After the successful reboot of the classic first person shooter Wolfenstein in 2014, and its sequel, the series continues, now helmed by BJ Blazkowicz’s two daughters Jess and Soph. And for better or worse, BJ’s daughters carry on the legacy of the last two games, with small tweaks to its excellent combat.
The biggest of the changes, clearly, is the introduction of co-operative combat. Instead of the lone soldier up against the retro-future Nazi regime, you are now joined by either an AI or real-life co-op partner. Disappointingly, I couldn’t find any couch co-op option, so you’ll have to be playing on two different systems.

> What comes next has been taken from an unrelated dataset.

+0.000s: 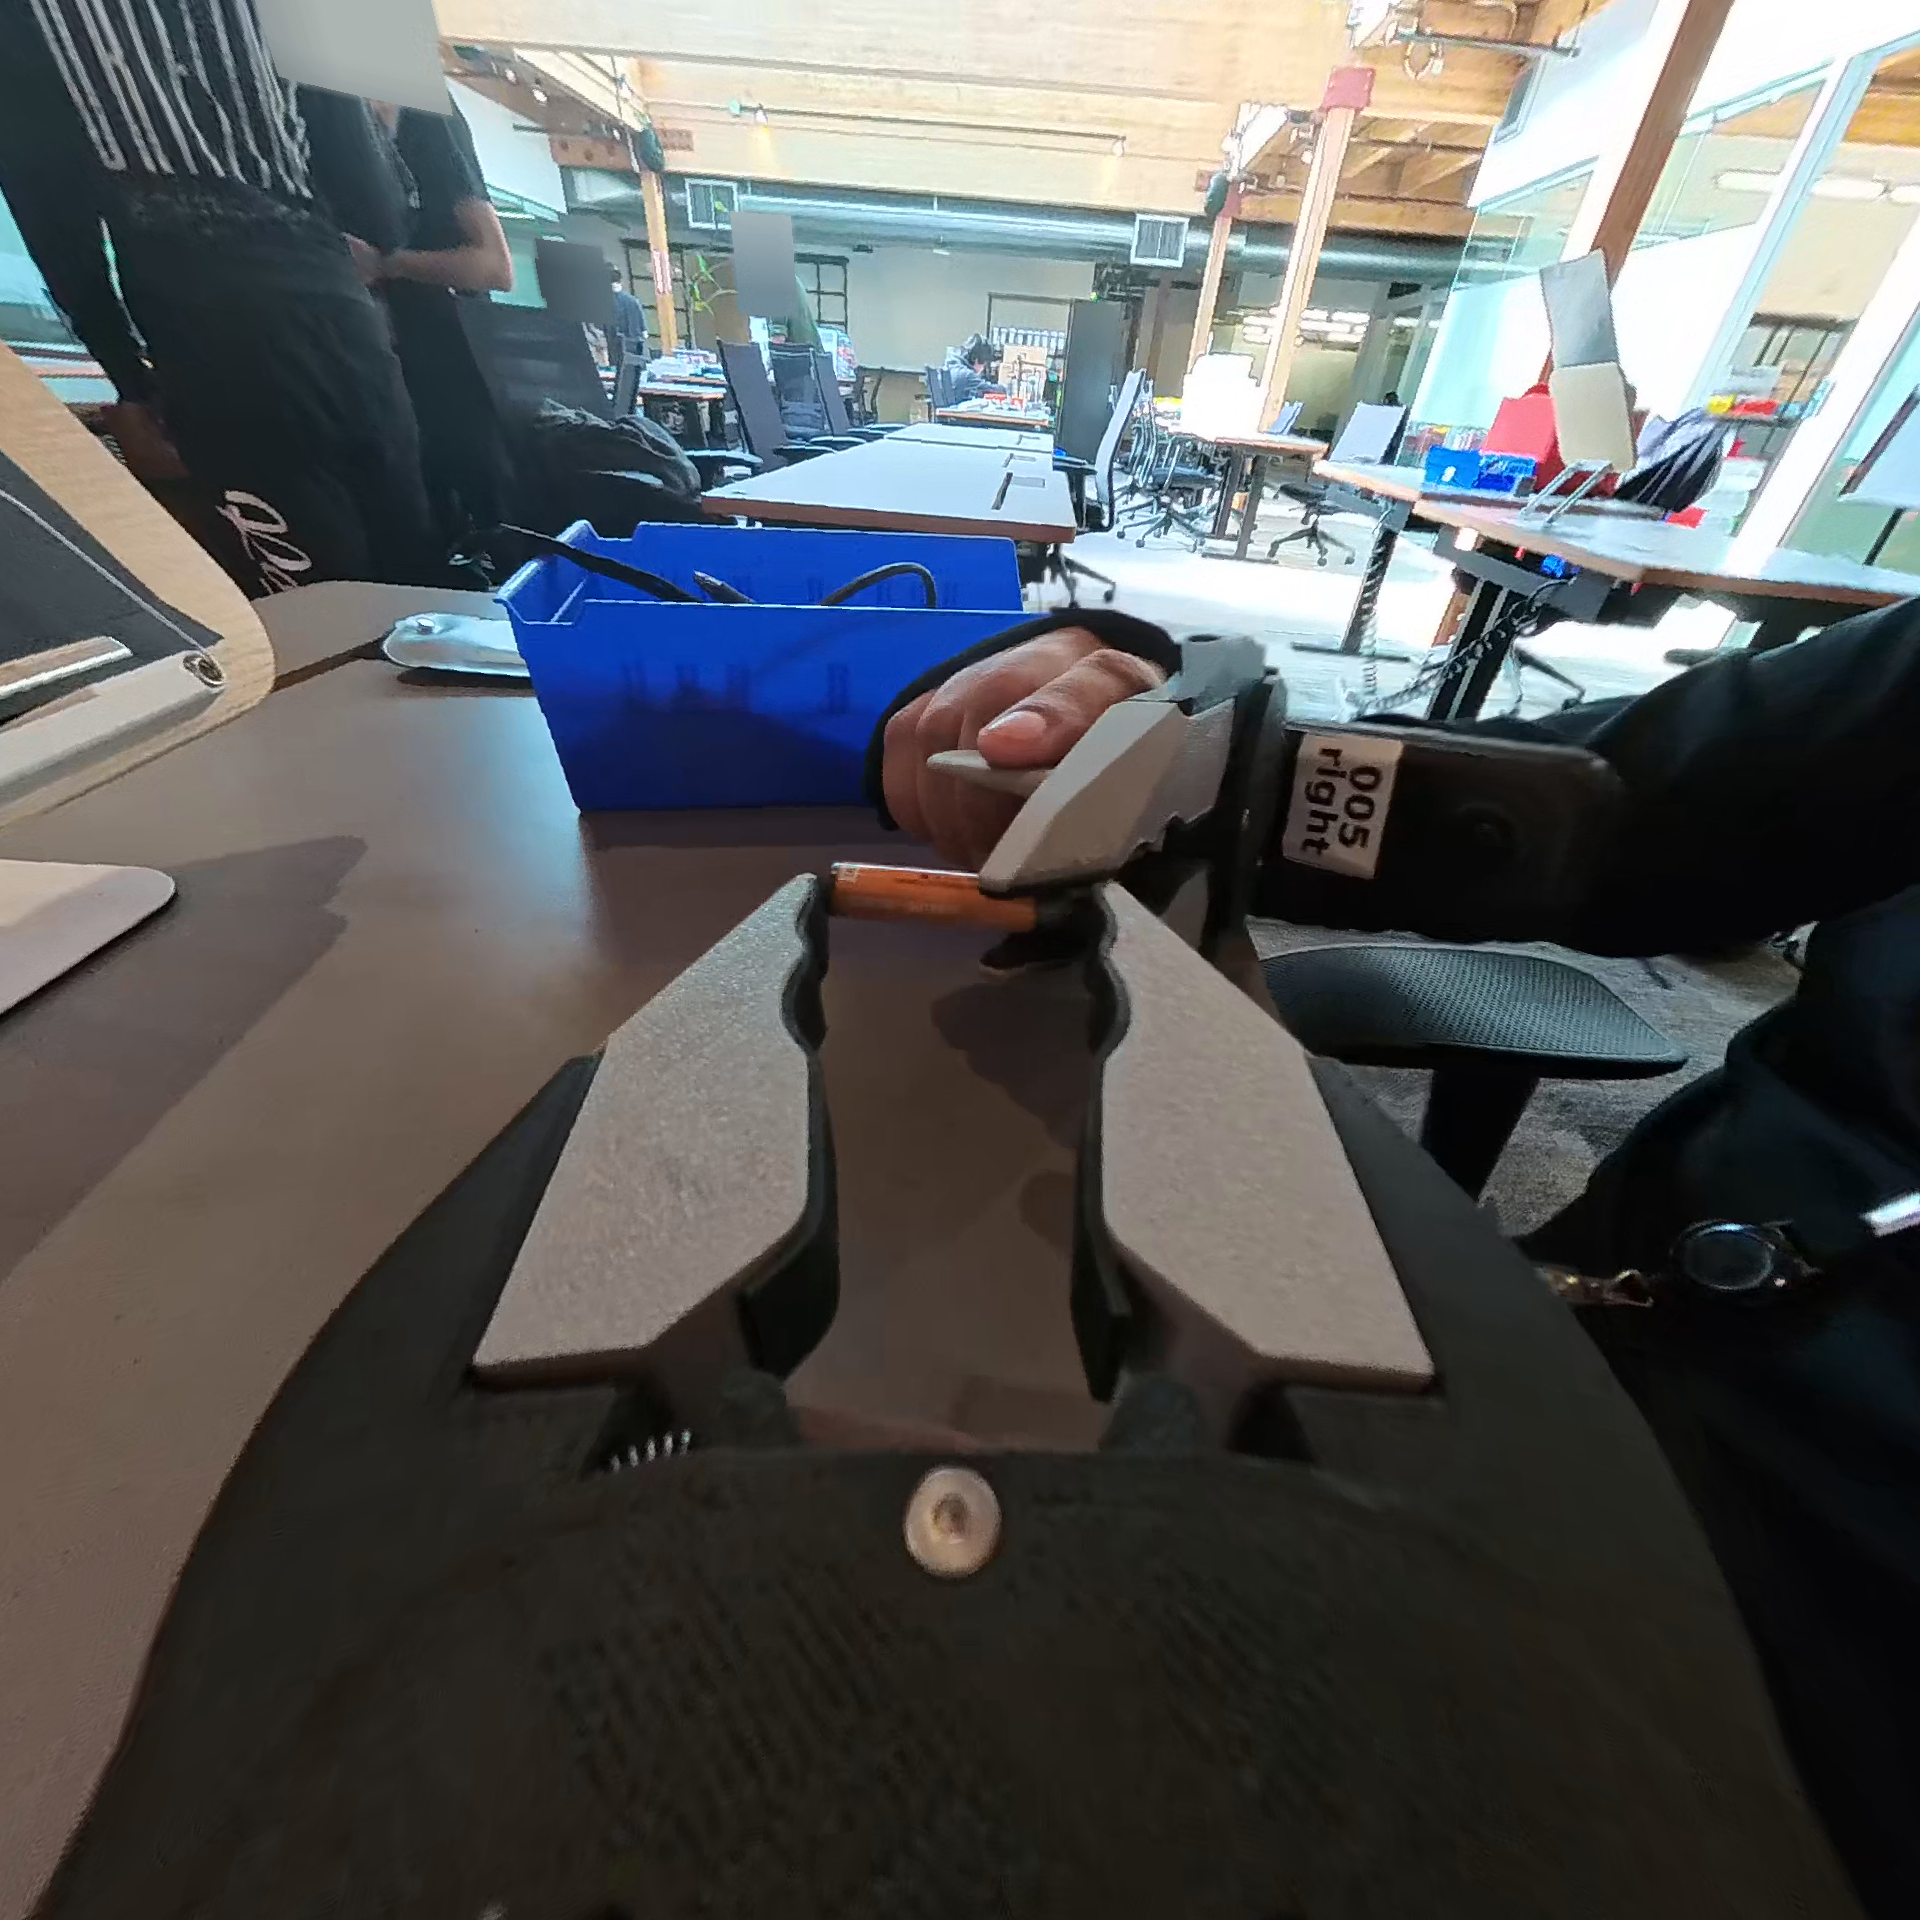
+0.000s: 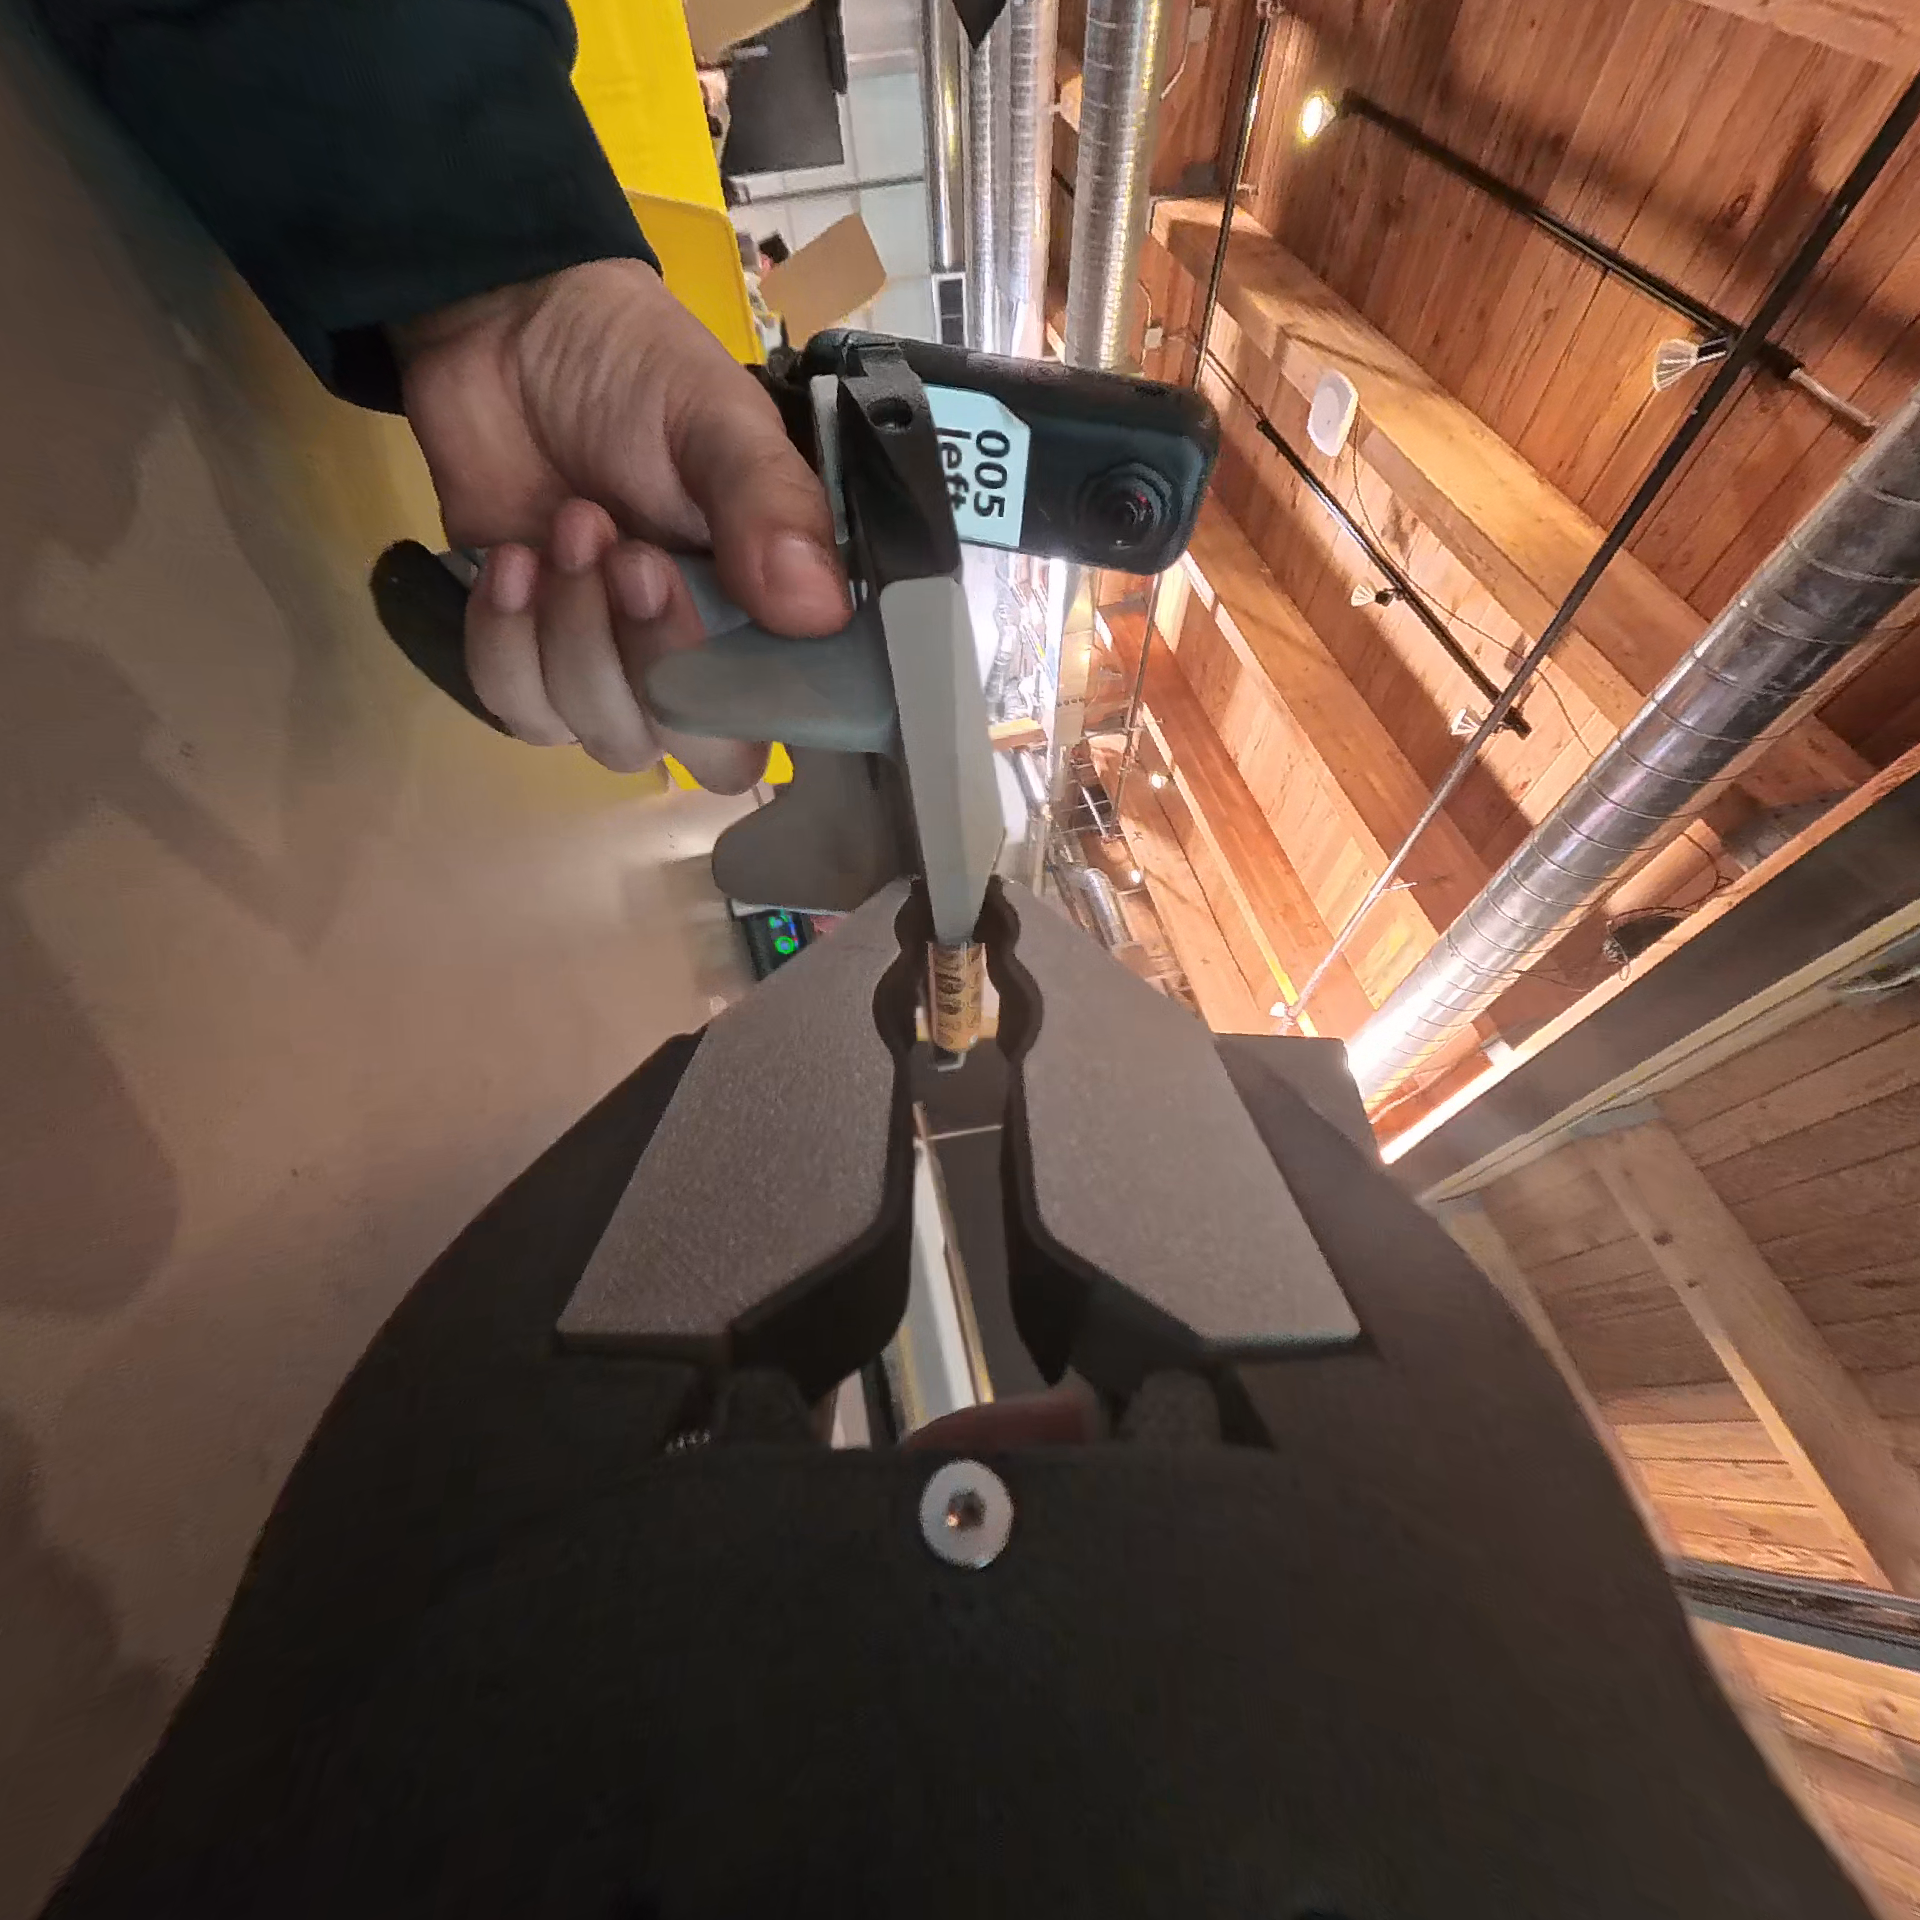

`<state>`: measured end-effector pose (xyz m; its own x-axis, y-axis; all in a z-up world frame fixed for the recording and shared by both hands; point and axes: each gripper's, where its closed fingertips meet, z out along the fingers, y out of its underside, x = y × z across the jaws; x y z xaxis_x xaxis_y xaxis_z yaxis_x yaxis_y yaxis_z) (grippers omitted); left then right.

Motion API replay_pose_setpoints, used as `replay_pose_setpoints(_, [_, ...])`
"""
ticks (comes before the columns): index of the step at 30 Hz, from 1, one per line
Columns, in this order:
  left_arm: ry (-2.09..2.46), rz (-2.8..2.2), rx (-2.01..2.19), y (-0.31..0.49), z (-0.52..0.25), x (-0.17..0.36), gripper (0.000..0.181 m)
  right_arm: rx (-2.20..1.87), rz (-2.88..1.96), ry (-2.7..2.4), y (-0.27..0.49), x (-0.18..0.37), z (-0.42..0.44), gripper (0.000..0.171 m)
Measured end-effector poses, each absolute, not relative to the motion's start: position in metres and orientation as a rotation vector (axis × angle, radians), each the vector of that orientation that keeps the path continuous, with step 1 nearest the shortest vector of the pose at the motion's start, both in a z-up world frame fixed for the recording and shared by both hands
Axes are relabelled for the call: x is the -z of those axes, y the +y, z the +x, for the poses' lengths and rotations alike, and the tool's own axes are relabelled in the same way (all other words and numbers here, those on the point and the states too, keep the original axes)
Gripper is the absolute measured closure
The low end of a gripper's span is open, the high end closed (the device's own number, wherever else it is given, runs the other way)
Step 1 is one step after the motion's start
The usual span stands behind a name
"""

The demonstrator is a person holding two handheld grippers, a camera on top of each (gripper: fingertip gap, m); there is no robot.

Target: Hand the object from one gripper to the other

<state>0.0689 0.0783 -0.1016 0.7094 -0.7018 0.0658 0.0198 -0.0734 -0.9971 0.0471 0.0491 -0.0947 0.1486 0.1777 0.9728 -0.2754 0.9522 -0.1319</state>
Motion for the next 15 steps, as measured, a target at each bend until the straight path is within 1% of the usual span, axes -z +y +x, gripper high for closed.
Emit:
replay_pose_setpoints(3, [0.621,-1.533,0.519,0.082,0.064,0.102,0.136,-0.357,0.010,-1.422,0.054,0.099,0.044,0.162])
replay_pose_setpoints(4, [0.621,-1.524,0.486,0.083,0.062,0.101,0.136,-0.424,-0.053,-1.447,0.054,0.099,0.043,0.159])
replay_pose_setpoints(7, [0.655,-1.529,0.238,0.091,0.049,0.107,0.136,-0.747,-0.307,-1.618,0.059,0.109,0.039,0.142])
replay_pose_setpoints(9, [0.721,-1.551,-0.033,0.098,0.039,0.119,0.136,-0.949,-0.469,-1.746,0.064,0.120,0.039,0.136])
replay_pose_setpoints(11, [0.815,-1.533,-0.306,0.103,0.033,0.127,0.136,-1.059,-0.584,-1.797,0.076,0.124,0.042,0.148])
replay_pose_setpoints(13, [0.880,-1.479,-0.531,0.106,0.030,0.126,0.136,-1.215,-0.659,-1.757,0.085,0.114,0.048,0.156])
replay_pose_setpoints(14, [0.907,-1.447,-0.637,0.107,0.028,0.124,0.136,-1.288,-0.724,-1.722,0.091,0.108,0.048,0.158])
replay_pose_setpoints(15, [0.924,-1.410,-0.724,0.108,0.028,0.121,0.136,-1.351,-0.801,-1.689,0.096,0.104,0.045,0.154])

From your hub in the Parisian catacombs you can travel the Paris Metro to small, connected semi-open worlds to wreck chaos on the Nazi regime. The impact of developer Arkane, who contributed significantly to Youngblood, on the mission structure is clear. This is a game that plays far more like Dishonored than Call of Duty and you can go in quiet for large chunks of the game. The small combat arenas are interconnected by a web of corridors, gates and clever shortcuts that give the game an intimacy that traditional walled off areas would otherwise give. Set in the aftermath of a Paris Uprising, the streets are strewn with debris and the signs of the slow internal destruction of fascism are apparent.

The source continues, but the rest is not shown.